С этого дня жизнь Петрова завертелась. После работы он бежал к ближайшему метро за цветами и сорок минут ждал Танечку на той же самой скамейке. Они бродили по парку, разговаривали. Танечка оказалась знатоком живописи не хуже Петрова. Ей нравился Гоген. Петров не спорил, потому что находил творчество Петрова-Водкина и Гогена весьма схожим, а Танечку просто самой замечательной девушкой на свете.

Ноябрь близился к концу, вечерние прогулки в парке становились всё короче, и короче. Танечкины сапожки после двадцатиминутной ходьбы заставляли миниатюрные ножки подтопывать и приплясывать. А когда в свете фонаря Петров видел синеющий носик, он чувствовал себя очень виноватым. Но отпустить девушку не было никаких сил, и он старался оттянуть минуту прощания до момента, когда Танечкины зубки начинали выбивать дробь. Так дальше продолжаться не могло. При всём её субтильном телосложении Танечка была девушка крепкая, но Петров не мог допустить воспаления от переохлаждения хоть малейшей части этого восхитительного тела, поэтому сделал решительный шаг в развитии отношений.

- Я не знаю, как Вы к этому отнесетесь... Вы только не подумайте,  что я вот так вот... Это не то, что может показаться... Ну, я был бы очень рад... Нет, даже счастлив, если бы Вы согласились придти ко мне на ужин... Вы не беспокойтесь, я хорошо готовлю... Я старый холостяк... Готовлю хорошо... Не отравлю...

Танечка смеялась. Смотрела на него большими глазами. Синий носик швыркнул.
- Я приду, если Вы покажете мне свои работы.
- О! Всё, что пожелаете! Я даже покажу вам свой  шедевр!
Петров был так счастлив, что впервые подался обнять хрупкую фигурку, но вовремя остановился, отпрянул, смутился.

Воскресный день Петров провел в приготовлениях. С утра прибрал квартиру, потратив почти час на ванную комнату - выдраил унитаз до блеска, вычистил сбритую щетину вокруг раковины и отполировал зеркало. Он где-то прочитал, что женщины особое внимание обращают на состояние ванной комнаты – что унитаз  - это если и не зеркало души, то уж не меньше, чем лицо хозяина.

После полудня сбегал в универсам, затарился мясом и свежими овощами. Купил дорогое вино. Шампанское побоялся брать.

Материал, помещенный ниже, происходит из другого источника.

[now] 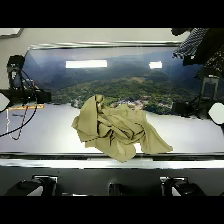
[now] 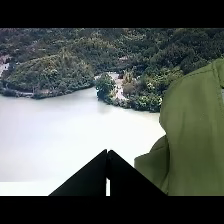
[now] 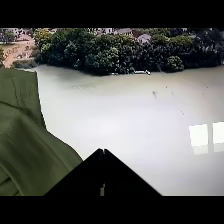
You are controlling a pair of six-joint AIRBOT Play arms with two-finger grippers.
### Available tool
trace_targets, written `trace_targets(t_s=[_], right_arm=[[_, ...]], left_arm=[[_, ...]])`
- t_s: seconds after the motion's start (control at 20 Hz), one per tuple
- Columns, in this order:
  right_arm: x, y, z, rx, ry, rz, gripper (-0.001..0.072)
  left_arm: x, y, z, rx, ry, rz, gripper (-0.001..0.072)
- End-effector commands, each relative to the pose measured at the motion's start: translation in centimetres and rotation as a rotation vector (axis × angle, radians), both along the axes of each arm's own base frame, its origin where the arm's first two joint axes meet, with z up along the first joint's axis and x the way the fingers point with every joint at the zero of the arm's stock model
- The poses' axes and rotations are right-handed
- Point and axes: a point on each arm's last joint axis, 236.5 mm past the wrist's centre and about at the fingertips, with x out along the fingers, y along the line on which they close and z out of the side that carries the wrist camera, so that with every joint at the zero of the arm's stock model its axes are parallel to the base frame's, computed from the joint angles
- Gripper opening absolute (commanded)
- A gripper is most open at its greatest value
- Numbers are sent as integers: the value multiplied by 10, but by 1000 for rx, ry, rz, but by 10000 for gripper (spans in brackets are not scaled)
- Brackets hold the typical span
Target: Fold the clothes and pants, and hang the long-sleeved shirts on hangers.
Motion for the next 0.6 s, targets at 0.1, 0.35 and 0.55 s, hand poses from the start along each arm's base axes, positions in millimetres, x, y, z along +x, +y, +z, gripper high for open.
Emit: trace_targets(t_s=[0.1, 0.35, 0.55], right_arm=[[0, 0, 0, 0, 2, 0, 47], [0, 0, 0, 0, 2, 0, 47], [4, 1, 2, 2, -21, 2, 47]], left_arm=[[0, 0, 0, 1, 1, 1, 36], [0, 0, 0, 1, 1, 0, 35], [0, 0, 0, 1, 1, 0, 35]])
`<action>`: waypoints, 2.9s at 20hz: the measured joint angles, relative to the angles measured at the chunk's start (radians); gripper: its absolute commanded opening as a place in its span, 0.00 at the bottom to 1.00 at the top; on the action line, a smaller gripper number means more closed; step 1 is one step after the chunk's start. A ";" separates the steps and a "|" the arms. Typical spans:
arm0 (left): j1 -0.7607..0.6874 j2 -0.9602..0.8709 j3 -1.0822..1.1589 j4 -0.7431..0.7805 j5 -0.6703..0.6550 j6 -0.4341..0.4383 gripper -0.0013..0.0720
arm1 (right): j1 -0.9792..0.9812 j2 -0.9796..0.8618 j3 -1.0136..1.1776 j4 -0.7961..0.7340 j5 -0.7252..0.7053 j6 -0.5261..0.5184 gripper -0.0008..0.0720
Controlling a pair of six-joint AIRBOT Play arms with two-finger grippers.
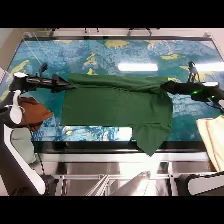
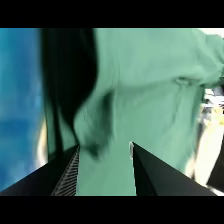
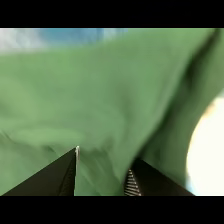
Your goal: Fold the shirts.
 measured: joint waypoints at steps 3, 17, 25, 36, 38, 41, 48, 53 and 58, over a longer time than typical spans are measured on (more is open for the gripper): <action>0.060 0.048 -0.003 0.012 -0.111 -0.035 0.49 | -0.070 0.043 0.000 -0.137 0.158 0.119 0.44; 0.060 0.473 -0.703 0.412 -0.001 -0.060 0.49 | -0.289 0.450 -0.525 -0.373 0.426 0.481 0.61; -0.100 0.407 -0.677 0.490 0.002 -0.109 0.25 | -0.294 0.473 -0.600 -0.377 0.410 0.515 0.61; -0.165 0.383 -0.558 0.610 -0.026 -0.129 0.05 | -0.145 0.454 -0.724 -0.245 0.338 0.470 0.52; -0.166 0.383 -0.556 0.611 -0.023 -0.129 0.05 | -0.089 0.432 -0.731 -0.183 0.282 0.423 0.04; -0.159 0.383 -0.554 0.611 -0.034 -0.128 0.05 | -0.061 0.426 -0.731 -0.108 0.309 0.347 0.04; -0.062 0.443 -0.554 0.621 -0.175 -0.125 0.05 | -0.347 0.591 -0.727 -0.085 0.495 0.299 0.04; -0.022 0.518 -0.554 0.550 -0.220 -0.109 0.05 | -0.465 0.658 -0.726 -0.027 0.541 0.268 0.04; -0.033 0.529 -0.528 0.355 -0.226 -0.062 0.05 | -0.379 0.648 -0.674 0.133 0.465 0.217 0.04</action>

Как-то вульгарно. Танечка не легкомысленная вертихвостка, она особенная женщина, что Петров и решил показать ей этим воскресным  вечером.

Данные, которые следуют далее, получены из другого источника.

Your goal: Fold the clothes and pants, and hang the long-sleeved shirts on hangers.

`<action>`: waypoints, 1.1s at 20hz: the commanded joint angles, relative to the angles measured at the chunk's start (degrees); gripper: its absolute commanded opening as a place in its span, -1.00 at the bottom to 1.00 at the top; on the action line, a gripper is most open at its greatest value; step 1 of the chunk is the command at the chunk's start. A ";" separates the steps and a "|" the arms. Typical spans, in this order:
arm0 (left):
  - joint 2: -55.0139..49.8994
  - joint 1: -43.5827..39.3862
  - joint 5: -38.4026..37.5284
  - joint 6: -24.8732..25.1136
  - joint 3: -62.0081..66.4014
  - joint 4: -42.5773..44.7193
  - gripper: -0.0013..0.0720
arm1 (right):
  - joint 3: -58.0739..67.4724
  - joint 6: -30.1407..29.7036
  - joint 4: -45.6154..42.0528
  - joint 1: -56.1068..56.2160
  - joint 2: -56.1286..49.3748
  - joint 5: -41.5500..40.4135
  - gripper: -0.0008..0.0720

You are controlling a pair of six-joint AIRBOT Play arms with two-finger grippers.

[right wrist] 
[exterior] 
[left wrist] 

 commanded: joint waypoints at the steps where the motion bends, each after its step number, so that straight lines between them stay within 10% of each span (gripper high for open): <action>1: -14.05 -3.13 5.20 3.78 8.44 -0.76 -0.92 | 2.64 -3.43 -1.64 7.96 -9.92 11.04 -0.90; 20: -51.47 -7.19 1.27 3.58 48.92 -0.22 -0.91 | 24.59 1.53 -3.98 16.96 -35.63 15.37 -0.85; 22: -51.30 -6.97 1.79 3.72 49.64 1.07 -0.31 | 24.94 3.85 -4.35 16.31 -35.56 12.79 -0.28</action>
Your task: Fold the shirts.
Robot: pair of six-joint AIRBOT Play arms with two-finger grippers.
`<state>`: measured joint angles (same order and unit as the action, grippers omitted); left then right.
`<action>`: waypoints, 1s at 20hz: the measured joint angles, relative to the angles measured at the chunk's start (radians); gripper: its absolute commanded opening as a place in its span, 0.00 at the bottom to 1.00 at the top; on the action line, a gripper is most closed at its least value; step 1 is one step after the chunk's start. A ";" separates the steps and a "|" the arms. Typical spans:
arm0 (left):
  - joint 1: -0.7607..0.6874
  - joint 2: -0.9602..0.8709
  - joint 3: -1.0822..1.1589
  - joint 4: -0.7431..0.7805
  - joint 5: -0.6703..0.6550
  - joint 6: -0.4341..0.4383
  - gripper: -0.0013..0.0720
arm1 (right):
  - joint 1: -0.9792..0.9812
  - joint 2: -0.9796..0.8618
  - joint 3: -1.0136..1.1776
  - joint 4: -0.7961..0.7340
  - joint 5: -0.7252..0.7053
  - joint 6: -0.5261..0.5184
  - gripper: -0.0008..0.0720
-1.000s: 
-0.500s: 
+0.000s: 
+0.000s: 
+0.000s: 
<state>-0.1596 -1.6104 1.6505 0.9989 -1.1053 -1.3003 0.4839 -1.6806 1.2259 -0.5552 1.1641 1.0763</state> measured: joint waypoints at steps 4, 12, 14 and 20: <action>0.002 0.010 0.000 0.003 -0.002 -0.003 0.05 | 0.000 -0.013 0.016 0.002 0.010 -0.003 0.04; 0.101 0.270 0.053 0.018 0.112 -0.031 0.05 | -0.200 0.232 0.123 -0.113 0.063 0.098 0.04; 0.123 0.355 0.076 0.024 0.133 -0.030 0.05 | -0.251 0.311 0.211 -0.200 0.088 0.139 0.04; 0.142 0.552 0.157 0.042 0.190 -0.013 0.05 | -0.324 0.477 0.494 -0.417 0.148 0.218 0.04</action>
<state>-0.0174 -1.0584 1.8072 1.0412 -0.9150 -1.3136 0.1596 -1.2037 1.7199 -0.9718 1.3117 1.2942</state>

Она пришла веселая и немного стеснительная. Не позволила ему принять пальто, сказала:
- Я сама, сама... Что Вы!

Спросила, где ванная. Петров вздохнул облегченно, спокойный за чистоту санузла. С минуту прислушивался, как вода бежит в раковину. Руки, наверное, моет. Поправил салфетки на столе. Приготовился.

Танечка вошла в комнату такая светлая и свежая. Петров смотрел на неё и думал о том, как она будет входить в эту дверь каждый день. И утром, и вечером. Представил её в кремовом шелковом коротеньком кимоно. Дух захватило.
- И где же ваш шедевр? – Танечка скользила взглядом по стенам, на которых висело несколько картин.
- А он в спальне. Пойдемте, я вам покажу.

Танечка нахмурила брови. Петров вдруг осознал двусмысленность положения.
- Да нет! Что Вы! Я действительно держу эту картину в спальне. Потому что она прекрасна... Просто прекрасна!..

Танечка хмыкнула – не очень-то скромно говорить так о своем произведении.
- Ну, покажите же!

Петров вошел в спальню, включил торшер. На несколько секунд залюбовался картиной. Обернулся... В матовом свете абажура наливающиеся слезами глаза девушки выглядели особенно драматично.
- Это Ваш шедевр? И это ВАШ шедевр? – голос её сорвался на верхней нотке, слезы хлынули из глаз потоком.

Петров не понял, что происходит. Он только слышал стук каблучков, скрип гардероба и стук распахнутой двери...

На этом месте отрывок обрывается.